Artifact Evaluation for TACAS 2025
TACAS 2025 will include an artifact evaluation (AE).
- For regular tool papers and tool demonstration papers, AE is compulsory and artifacts must be submitted by the end of October 24th, 2024, "anywhere on Earth" (UTC-12).
- For research and case study papers, AE is optional and artifacts may be submitted by the end of January 9th, 2025, "anywhere on Earth" (UTC-12).

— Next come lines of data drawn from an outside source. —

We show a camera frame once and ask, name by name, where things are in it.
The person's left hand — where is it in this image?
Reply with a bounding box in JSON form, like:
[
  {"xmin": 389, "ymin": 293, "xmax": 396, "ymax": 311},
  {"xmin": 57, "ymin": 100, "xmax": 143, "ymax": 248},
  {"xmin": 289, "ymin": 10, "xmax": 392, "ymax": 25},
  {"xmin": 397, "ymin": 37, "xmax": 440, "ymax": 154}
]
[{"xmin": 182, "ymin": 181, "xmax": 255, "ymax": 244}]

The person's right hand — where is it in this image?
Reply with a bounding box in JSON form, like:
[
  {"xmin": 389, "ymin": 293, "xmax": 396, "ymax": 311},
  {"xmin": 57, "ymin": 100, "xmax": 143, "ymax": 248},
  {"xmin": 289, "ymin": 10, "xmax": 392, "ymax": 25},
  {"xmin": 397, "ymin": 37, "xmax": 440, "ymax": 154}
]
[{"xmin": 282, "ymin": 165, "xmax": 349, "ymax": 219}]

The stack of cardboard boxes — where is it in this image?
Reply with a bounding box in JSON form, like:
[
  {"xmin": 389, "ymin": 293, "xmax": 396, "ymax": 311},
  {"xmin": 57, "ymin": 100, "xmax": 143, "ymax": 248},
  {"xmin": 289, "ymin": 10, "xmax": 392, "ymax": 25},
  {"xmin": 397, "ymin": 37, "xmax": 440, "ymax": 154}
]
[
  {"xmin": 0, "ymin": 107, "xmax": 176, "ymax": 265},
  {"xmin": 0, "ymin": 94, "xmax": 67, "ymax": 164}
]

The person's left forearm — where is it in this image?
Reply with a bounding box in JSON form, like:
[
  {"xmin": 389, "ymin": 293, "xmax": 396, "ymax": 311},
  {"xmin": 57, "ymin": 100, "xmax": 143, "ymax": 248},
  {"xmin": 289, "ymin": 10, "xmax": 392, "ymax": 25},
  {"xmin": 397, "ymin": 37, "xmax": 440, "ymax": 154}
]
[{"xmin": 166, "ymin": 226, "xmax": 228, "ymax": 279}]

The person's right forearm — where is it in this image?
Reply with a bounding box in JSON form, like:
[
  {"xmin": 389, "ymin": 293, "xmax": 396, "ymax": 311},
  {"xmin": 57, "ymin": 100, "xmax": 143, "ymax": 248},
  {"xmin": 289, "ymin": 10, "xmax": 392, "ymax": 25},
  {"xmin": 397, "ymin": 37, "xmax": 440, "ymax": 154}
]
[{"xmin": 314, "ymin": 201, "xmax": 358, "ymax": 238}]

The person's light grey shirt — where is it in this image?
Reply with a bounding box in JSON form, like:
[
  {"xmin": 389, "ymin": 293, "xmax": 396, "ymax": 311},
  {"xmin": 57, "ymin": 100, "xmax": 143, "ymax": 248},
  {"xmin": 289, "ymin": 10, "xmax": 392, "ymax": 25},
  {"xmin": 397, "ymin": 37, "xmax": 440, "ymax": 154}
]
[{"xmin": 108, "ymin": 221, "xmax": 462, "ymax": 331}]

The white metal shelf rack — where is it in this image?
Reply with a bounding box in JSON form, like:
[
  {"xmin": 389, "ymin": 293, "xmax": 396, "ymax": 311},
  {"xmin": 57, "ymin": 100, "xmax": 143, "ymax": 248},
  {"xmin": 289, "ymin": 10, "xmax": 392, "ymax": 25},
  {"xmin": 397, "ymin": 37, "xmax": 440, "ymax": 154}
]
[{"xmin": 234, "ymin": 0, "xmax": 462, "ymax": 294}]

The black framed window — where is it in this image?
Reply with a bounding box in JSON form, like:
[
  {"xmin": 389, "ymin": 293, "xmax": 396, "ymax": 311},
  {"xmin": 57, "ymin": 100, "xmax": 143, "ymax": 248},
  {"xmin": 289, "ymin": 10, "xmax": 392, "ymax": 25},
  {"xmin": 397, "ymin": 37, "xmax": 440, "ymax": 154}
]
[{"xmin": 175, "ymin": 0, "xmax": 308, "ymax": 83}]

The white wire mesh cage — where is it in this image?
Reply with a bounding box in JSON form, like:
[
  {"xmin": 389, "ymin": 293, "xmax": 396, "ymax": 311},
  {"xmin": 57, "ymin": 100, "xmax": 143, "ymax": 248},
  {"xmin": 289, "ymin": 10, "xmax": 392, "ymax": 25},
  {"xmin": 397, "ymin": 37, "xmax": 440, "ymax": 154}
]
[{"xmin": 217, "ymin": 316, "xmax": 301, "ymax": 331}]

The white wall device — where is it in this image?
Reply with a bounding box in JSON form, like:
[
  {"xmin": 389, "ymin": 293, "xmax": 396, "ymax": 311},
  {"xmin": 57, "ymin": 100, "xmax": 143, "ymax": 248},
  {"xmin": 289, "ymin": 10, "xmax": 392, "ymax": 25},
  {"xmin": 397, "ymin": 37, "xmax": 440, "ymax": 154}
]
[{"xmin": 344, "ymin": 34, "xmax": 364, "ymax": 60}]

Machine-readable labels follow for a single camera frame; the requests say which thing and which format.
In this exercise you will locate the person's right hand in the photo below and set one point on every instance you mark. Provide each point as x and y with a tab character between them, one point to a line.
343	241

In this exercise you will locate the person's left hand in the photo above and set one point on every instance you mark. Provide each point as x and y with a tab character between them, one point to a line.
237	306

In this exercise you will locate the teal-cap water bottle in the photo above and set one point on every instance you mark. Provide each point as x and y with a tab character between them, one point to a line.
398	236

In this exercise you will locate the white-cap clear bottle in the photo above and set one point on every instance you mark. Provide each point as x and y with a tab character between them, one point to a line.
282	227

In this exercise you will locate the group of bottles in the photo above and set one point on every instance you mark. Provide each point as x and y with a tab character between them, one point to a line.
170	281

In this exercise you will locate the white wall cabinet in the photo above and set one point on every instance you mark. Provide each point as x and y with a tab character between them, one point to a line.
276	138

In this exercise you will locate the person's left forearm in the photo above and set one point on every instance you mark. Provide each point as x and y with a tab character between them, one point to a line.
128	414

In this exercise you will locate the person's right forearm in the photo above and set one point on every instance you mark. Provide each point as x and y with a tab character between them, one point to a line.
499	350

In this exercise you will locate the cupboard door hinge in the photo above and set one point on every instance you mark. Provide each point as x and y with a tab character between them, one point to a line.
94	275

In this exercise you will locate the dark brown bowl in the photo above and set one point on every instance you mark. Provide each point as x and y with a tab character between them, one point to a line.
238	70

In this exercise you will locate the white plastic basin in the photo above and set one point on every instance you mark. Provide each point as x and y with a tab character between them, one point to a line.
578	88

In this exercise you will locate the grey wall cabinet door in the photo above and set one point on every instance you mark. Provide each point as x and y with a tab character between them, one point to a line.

In either case, authors must indicate at paper submission whether an artifact will be submitted. Authors who did not indicate that they intend to submit an artifact will not have their artifact evaluated.
Important Dates
Tool and Tool Demonstration Papers:- Oct 24 - Artifact Submission
- Nov 10 - Smoke-Test Deadline
- Nov 22 - Main Review Phase starts
- Dec 20 - Paper notification
- Jan 9 - Artifact Submission
- Jan 18 - Smoke-Test Deadline
- Jan 25 - Main Review Phase starts
- Feb 13 - Paper notification
Artifacts and Evaluation Criteria
An artifact is any additional material (software, data sets, machine-checkable proofs, etc.) that substantiates claims made in the paper and ideally renders them fully replicable. For example, an artifact might consist of a tool and its documentation, input files used for tool evaluation in the paper, and configuration files or documents describing parameters used in the experiments. The Artifact Evaluation Committee (AEC) will read the corresponding paper and evaluate the artifact according to the following criteria:
- consistency with and replicability of results presented in the paper
- completeness
- documentation and ease of use
- availability in a permanent online repository
The evaluation will be based on the EAPLS guidelines, and the AEC will decide which of the badges — among Functional, Reusable, and Available — will be assigned to a given artifact and added to the title page of the paper in case of acceptance.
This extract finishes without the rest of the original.